Rosa Cooking

Polenta with sauerkraut in red wine

Groceries from grandma's chest in a new way ...

Preparation steps

  • First, wash the sauerkraut through a strainer in lukewarm water and squeeze and mash well with your hand to get rid of as much acid as possible and the well-known smell that only cabbage and nothing more can produce. Then leave it in clean water to stand while you prepare the other ingredients and until it is time for heat treatment.
  • Pour the cornmeal into the bowl in which you will cook the polenta and add a lukewarm liter of water together with the butter and 3/4 tablespoon of salt. Allow to soak with occasional stirring to avoid creating a thicker precipitate that would be difficult to stir once you start cooking the polenta. The butter will partially melt even in that lukewarm water so it’s not a problem to mix and you don’t have to wait for the mixture to heat up right when you start cooking.
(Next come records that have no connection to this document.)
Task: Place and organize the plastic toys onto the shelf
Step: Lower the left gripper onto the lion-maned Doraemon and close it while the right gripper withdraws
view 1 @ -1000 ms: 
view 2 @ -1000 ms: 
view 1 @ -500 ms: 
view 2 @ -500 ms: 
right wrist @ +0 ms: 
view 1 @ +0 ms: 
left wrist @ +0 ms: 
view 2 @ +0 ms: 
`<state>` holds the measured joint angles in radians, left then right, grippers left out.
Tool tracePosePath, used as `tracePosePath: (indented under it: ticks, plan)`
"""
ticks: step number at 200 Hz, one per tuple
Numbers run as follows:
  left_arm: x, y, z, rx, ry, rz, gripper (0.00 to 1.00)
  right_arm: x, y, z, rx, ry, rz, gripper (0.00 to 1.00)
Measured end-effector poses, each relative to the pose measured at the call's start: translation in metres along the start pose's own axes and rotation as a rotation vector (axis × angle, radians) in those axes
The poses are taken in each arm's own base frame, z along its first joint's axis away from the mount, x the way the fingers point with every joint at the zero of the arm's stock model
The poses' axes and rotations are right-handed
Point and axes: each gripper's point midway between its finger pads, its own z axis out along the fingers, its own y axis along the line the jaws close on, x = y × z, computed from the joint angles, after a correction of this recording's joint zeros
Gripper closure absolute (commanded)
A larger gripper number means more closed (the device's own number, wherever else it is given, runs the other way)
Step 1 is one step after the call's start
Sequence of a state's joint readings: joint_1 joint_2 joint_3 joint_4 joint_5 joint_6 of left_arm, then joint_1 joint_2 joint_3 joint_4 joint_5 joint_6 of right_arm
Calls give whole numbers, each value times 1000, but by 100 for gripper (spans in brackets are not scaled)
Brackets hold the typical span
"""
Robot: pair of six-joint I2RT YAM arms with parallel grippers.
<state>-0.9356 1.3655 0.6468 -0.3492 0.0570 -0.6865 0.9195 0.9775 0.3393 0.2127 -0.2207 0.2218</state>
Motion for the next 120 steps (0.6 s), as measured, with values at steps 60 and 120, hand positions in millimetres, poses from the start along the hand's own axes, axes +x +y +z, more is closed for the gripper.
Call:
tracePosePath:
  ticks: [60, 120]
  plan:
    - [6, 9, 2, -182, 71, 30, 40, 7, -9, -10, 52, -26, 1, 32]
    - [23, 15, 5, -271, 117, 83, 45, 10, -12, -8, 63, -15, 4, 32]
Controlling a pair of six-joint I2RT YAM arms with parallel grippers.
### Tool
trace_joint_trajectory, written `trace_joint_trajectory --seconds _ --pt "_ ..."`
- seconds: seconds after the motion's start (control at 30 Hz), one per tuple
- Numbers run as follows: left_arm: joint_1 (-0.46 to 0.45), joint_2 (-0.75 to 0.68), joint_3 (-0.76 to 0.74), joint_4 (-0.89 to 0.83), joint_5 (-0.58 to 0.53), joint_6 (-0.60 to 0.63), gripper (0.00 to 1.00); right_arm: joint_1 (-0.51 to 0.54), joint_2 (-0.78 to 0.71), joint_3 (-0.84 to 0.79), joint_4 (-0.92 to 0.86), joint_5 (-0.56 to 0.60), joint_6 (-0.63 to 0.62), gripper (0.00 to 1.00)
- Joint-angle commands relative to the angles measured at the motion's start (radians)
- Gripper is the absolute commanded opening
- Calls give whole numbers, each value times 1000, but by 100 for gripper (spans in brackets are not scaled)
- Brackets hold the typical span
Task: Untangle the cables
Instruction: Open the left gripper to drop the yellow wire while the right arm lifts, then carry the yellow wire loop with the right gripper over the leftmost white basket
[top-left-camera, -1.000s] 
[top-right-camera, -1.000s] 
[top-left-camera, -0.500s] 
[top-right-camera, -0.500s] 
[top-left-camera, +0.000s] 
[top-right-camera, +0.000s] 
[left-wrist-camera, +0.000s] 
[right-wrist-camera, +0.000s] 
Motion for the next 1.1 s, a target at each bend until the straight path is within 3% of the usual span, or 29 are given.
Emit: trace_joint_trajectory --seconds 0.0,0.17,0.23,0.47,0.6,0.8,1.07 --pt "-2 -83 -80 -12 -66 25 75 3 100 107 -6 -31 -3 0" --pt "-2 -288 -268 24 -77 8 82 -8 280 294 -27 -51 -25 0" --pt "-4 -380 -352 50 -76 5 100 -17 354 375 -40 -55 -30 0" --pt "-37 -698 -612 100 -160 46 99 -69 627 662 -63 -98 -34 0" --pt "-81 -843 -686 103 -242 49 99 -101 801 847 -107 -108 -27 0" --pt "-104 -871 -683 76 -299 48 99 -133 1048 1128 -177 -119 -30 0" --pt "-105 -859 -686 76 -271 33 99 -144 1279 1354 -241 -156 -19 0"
By preparing the ingredients in this way, you avoid lumps, which are inevitable if you pour the semolina into boiling water.
  • Finely chop the red onion and put on medium heat on the oil in a large area pan as it is faster to manipulate the cabbage later when added. When the onion begins to take on a golden-brown character, it should be watered with a little water so that the onion releases its juices and then simmered until the water evaporates and the process of roasting the onion begins again. Repeat watering at least 4-5 times (depending on the thickness of the onion cubes). It is done with the onion when each cube has become transparent and golden-brown. Now you are sure that the onion will not sit hard on your stomach.
  • Add sauerkraut to the fried-stewed onion and repeat the frying and sautéing system as with onions at least 8-9 times to feel it under your teeth or 15-16 to melt it slightly on the tongue.
  • While you are slowly sautéing and frying the cabbage, you have time to put the bread on the highest heat. Be ready to stir it all the time and before it starts to cook so that it does not succumb to the formation of lumps and it will be ready in a moment once it boils and thickens. You are sure that it is ready when the steam coming out of it starts to bring with it the distinctive smell of butter. Then remove it from the heat and leave it in the pot in which you cooked it to calm down a bit with the rising steam. When the polenta has cooled down a bit, start transferring it in smaller pieces over two spoons to the bowl in which you will serve it, layer by layer, so that these smaller pieces can cool down a bit separately and remain separated for each other. So a row of pieces of polenta in a serving bowl so dedicate a little to mixing the cabbage and so on until you settle the polenta in the serving bowl.
  • Finally, add the spices that form the basis of the taste for this "stew" to the last addition of water to the cabbage. Turmeric which is a solid earthy tone with its bitterness; ginger, which with its sharpness and bitterness passes like reinforcement through turmeric; a pinch of cinnamon, which is not even felt in this symphony of flavors, but means everything to them because it connects this turmeric and ginger base with the otherwise characteristic and not at all conciliatory flavors of sauerkraut and Ždrepčeva blood, but with this base they got enough space to form a strong bond. leads to the world of goulash. And of course salt to make it all come alive. Stir well and let the water evaporate and brown everything again before adding the last ingredient.
  • You add Ždrepče's blood, which is the only wine of all the wines I've tried so far in my life that is distinctive, strong and thick enough to withstand sauerkraut, even if it is well squeezed and washed. Don't play with other wines because you won't get "goulash" (venison, clove, laurel, nutmeg); the wine will hide in the corner of this ring where cabbage leads the way, and you will make fun of me as the organizer of this failed symphony concert that turned into a street fight. As in the previous steaming steps, let the wine itself brown. When there is no more red on your pan you have come to the safe side and the dish is ready and ready to arrange it over the polenta.

Serving

The dish can be served warm prepared or chilled even the next day, but not from the fridge because it is too cold.